Lovells’ IT team has received a helping hand from the firm’s property department to advise on one of the largest IT outsourcing deals of the year.
By advising Royal Mail Group on its £1.5bn IT outsourcing deal with Computer Sciences Corporation (CSC), Lovells has confirmed itself as the postal service’s outsourcing adviser of choice, ahead of CMS Cameron McKenna and Slaughter and May.
This deal is a massive coup for Lovells, which is not a regular adviser on jumbo IT deals, and a masterful example of cross-selling.
The IT deal is the largest in a series of support services outsourcing transactions put together as part of a three-year business renewal plan.
Previously, Camerons has advised on the outsourcing of Royal Mail’s employee, health and welfare services as well as its company car fleet, while Slaughters was involved in some aborted transactions.

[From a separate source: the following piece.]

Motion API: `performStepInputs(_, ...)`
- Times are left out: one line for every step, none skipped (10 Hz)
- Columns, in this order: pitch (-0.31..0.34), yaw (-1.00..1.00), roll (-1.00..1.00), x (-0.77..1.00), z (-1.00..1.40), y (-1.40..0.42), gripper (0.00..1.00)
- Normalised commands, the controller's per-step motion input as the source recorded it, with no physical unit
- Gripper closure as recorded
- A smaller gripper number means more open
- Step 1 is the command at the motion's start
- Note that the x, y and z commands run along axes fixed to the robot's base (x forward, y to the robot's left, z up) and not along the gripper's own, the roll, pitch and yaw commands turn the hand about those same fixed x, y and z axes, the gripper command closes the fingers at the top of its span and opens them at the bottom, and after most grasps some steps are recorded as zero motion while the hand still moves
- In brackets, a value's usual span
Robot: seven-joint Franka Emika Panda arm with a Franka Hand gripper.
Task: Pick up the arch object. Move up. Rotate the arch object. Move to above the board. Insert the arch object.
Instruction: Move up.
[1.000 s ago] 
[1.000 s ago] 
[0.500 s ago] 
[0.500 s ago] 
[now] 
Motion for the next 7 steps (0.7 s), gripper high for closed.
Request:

Lovells property partner Nicholas Cheffings won a competitive tender to advise on the outsourcing of Royal Mail’s facilities management division Romec last year, and was retained for the IT transaction.
“We had a team leader; myself, with an umbrella view of the entire transaction; an IT strand led by Conor Ward, which put together the services agreement; and a corporate strand, Frances Le Grys, which advised on pensions, employment and tax structuring,” said Cheffings.
CSC has formed the Prism Alliance between BT and Xansa, which will be responsible for running Royal Mail’s data centres and data networks, along with voice services and major applications supporting business-critical systems.
CSC was advised by its in-house team, led by general counsel Gawie Nienaber and Mike Phillips, on the core aspects of the deal, with Baker & McKenzie (employment and pensions), Laytons (property) and v-lex (IT) providing advice in specialist areas. BT and Xansa were both advised by their in-house legal departments.